EXERCISE REQUIREMENTS:
Repeat the material below exactly, line for line.

RECORDS TO USE:
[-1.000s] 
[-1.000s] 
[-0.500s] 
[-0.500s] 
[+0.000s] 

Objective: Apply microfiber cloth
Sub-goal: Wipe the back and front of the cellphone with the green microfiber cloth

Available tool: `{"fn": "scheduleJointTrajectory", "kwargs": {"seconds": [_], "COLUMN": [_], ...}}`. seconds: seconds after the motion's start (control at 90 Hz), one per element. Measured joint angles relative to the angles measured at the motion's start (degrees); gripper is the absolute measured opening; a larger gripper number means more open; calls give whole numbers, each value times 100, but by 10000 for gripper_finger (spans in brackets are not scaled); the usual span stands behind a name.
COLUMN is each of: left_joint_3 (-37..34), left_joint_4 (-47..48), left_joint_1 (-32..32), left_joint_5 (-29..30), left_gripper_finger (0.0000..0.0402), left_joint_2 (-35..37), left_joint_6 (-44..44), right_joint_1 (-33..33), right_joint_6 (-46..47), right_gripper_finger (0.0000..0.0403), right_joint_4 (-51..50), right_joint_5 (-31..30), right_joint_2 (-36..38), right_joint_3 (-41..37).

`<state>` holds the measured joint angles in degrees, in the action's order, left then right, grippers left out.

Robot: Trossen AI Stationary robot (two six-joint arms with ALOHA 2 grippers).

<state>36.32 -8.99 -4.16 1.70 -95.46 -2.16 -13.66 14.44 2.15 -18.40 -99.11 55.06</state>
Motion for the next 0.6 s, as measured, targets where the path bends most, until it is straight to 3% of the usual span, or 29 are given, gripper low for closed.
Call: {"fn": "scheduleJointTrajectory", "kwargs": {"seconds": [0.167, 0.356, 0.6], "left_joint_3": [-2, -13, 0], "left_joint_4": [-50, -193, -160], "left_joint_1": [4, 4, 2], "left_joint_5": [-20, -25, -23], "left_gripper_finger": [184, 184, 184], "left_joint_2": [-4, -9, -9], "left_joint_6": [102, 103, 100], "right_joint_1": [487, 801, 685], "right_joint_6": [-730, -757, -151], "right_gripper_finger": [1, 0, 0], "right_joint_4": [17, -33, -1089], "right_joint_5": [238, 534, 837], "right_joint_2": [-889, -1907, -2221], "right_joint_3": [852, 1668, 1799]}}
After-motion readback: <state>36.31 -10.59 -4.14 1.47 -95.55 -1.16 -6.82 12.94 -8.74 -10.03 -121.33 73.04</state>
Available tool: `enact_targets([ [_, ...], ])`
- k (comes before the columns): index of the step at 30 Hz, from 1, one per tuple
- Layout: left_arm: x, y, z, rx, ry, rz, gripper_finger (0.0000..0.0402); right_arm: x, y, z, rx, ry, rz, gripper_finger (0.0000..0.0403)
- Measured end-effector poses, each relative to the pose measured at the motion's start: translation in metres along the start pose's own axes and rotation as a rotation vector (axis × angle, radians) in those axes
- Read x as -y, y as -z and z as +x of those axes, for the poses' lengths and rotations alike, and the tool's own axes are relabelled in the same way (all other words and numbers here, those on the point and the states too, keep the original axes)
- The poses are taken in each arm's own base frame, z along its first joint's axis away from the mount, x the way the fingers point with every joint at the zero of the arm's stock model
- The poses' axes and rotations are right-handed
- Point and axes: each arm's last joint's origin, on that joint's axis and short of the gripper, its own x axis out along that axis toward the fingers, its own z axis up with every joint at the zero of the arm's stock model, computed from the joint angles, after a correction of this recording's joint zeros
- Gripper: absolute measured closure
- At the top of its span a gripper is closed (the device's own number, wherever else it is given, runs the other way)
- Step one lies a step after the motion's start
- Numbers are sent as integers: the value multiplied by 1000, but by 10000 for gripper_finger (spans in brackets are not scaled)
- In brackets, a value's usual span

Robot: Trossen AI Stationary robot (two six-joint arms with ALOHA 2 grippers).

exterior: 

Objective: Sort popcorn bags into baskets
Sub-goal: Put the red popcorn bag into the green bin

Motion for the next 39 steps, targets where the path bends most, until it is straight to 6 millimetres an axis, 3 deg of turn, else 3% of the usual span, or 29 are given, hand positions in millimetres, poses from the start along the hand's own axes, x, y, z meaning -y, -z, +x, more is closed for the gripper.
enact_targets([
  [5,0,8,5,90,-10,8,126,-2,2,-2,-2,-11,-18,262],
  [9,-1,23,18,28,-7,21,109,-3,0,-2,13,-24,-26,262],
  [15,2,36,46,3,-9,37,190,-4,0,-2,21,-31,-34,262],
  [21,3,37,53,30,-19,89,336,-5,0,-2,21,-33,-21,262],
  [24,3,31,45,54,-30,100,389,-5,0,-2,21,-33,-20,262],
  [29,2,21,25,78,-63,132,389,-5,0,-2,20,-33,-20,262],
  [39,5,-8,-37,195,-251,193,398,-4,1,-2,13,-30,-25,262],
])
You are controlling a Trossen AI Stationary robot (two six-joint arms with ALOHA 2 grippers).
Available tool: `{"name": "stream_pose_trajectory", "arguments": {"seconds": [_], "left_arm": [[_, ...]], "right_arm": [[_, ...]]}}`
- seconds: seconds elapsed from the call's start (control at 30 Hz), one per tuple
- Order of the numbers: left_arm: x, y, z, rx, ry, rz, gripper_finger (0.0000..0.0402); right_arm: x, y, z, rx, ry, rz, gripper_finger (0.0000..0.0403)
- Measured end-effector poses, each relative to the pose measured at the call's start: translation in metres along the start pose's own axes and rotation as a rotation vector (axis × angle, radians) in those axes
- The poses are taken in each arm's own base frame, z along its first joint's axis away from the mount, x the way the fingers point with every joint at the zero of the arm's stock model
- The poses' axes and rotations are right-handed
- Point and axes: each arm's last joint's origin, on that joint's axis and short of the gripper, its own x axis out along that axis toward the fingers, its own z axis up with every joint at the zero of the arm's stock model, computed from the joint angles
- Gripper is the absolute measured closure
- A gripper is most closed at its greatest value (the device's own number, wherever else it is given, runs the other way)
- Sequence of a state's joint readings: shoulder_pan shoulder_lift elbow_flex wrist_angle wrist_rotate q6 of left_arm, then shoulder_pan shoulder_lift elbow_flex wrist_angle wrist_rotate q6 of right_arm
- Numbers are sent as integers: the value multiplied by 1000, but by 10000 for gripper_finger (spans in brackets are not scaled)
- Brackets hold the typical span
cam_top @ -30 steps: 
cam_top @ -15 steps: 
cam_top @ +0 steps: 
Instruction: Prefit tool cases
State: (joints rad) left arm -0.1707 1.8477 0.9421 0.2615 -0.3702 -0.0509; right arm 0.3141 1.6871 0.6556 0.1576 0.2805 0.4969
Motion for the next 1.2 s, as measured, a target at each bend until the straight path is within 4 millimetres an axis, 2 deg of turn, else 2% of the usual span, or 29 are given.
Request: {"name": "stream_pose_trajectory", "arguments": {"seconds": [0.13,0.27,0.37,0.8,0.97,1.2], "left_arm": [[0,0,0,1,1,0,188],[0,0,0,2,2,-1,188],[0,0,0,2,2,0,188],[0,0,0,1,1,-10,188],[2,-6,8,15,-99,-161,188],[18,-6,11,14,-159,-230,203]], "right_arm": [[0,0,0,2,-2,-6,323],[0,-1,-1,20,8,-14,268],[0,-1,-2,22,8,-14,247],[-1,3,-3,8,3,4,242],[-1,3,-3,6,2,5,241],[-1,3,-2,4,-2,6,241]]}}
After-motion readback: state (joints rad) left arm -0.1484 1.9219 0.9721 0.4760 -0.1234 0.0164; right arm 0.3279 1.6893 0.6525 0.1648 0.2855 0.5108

ANSWER:
[-1.000s] 
[-1.000s] 
[-0.500s] 
[-0.500s] 
[+0.000s] 

Objective: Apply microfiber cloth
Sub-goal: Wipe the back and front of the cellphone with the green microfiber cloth

Available tool: `{"fn": "scheduleJointTrajectory", "kwargs": {"seconds": [_], "COLUMN": [_], ...}}`. seconds: seconds after the motion's start (control at 90 Hz), one per element. Measured joint angles relative to the angles measured at the motion's start (degrees); gripper is the absolute measured opening; a larger gripper number means more open; calls give whole numbers, each value times 100, but by 10000 for gripper_finger (spans in brackets are not scaled); the usual span stands behind a name.
COLUMN is each of: left_joint_3 (-37..34), left_joint_4 (-47..48), left_joint_1 (-32..32), left_joint_5 (-29..30), left_gripper_finger (0.0000..0.0402), left_joint_2 (-35..37), left_joint_6 (-44..44), right_joint_1 (-33..33), right_joint_6 (-46..47), right_gripper_finger (0.0000..0.0403), right_joint_4 (-51..50), right_joint_5 (-31..30), right_joint_2 (-36..38), right_joint_3 (-41..37).

`<state>` holds the measured joint angles in degrees, in the action's order, left then right, grippers left out.

Robot: Trossen AI Stationary robot (two six-joint arms with ALOHA 2 grippers).

<state>36.32 -8.99 -4.16 1.70 -95.46 -2.16 -13.66 14.44 2.15 -18.40 -99.11 55.06</state>
Motion for the next 0.6 s, as measured, targets where the path bends most, until it is straight to 3% of the usual span, or 29 are given, gripper low for closed.
Call: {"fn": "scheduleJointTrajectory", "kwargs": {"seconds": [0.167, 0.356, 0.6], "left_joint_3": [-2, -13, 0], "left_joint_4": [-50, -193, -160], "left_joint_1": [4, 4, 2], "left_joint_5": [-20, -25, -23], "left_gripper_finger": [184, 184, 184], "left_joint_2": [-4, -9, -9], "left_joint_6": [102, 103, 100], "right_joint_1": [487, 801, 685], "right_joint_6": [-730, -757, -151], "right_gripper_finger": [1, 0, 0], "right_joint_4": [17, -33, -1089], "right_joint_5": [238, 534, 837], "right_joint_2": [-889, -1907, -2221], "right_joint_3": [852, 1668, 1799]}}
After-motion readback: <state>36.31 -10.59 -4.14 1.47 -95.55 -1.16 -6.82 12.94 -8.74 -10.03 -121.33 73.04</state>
Available tool: `enact_targets([ [_, ...], ])`
- k (comes before the columns): index of the step at 30 Hz, from 1, one per tuple
- Layout: left_arm: x, y, z, rx, ry, rz, gripper_finger (0.0000..0.0402); right_arm: x, y, z, rx, ry, rz, gripper_finger (0.0000..0.0403)
- Measured end-effector poses, each relative to the pose measured at the motion's start: translation in metres along the start pose's own axes and rotation as a rotation vector (axis × angle, radians) in those axes
- Read x as -y, y as -z and z as +x of those axes, for the poses' lengths and rotations alike, and the tool's own axes are relabelled in the same way (all other words and numbers here, those on the point and the states too, keep the original axes)
- The poses are taken in each arm's own base frame, z along its first joint's axis away from the mount, x the way the fingers point with every joint at the zero of the arm's stock model
- The poses' axes and rotations are right-handed
- Point and axes: each arm's last joint's origin, on that joint's axis and short of the gripper, its own x axis out along that axis toward the fingers, its own z axis up with every joint at the zero of the arm's stock model, computed from the joint angles, after a correction of this recording's joint zeros
- Gripper: absolute measured closure
- At the top of its span a gripper is closed (the device's own number, wherever else it is given, runs the other way)
- Step one lies a step after the motion's start
- Numbers are sent as integers: the value multiplied by 1000, but by 10000 for gripper_finger (spans in brackets are not scaled)
- In brackets, a value's usual span

Robot: Trossen AI Stationary robot (two six-joint arms with ALOHA 2 grippers).

exterior: 

Objective: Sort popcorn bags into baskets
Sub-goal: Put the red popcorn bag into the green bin

Motion for the next 39 steps, targets where the path bends most, until it is straight to 6 millimetres an axis, 3 deg of turn, else 3% of the usual span, or 29 are given, hand positions in millimetres, poses from the start along the hand's own axes, x, y, z meaning -y, -z, +x, more is closed for the gripper.
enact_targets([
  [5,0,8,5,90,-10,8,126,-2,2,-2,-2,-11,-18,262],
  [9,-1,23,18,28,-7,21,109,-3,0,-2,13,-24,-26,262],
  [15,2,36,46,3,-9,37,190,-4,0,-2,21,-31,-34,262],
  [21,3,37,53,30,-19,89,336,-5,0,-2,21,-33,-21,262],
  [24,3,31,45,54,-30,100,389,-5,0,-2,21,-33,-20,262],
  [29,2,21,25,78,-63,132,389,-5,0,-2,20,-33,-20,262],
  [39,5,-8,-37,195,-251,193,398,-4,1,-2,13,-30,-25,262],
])
You are controlling a Trossen AI Stationary robot (two six-joint arms with ALOHA 2 grippers).
Available tool: `{"name": "stream_pose_trajectory", "arguments": {"seconds": [_], "left_arm": [[_, ...]], "right_arm": [[_, ...]]}}`
- seconds: seconds elapsed from the call's start (control at 30 Hz), one per tuple
- Order of the numbers: left_arm: x, y, z, rx, ry, rz, gripper_finger (0.0000..0.0402); right_arm: x, y, z, rx, ry, rz, gripper_finger (0.0000..0.0403)
- Measured end-effector poses, each relative to the pose measured at the call's start: translation in metres along the start pose's own axes and rotation as a rotation vector (axis × angle, radians) in those axes
- The poses are taken in each arm's own base frame, z along its first joint's axis away from the mount, x the way the fingers point with every joint at the zero of the arm's stock model
- The poses' axes and rotations are right-handed
- Point and axes: each arm's last joint's origin, on that joint's axis and short of the gripper, its own x axis out along that axis toward the fingers, its own z axis up with every joint at the zero of the arm's stock model, computed from the joint angles
- Gripper is the absolute measured closure
- A gripper is most closed at its greatest value (the device's own number, wherever else it is given, runs the other way)
- Sequence of a state's joint readings: shoulder_pan shoulder_lift elbow_flex wrist_angle wrist_rotate q6 of left_arm, then shoulder_pan shoulder_lift elbow_flex wrist_angle wrist_rotate q6 of right_arm
- Numbers are sent as integers: the value multiplied by 1000, but by 10000 for gripper_finger (spans in brackets are not scaled)
- Brackets hold the typical span
cam_top @ -30 steps: 
cam_top @ -15 steps: 
cam_top @ +0 steps: 
Instruction: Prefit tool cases
State: (joints rad) left arm -0.1707 1.8477 0.9421 0.2615 -0.3702 -0.0509; right arm 0.3141 1.6871 0.6556 0.1576 0.2805 0.4969
Motion for the next 1.2 s, as measured, a target at each bend until the straight path is within 4 millimetres an axis, 2 deg of turn, else 2% of the usual span, or 29 are given.
Request: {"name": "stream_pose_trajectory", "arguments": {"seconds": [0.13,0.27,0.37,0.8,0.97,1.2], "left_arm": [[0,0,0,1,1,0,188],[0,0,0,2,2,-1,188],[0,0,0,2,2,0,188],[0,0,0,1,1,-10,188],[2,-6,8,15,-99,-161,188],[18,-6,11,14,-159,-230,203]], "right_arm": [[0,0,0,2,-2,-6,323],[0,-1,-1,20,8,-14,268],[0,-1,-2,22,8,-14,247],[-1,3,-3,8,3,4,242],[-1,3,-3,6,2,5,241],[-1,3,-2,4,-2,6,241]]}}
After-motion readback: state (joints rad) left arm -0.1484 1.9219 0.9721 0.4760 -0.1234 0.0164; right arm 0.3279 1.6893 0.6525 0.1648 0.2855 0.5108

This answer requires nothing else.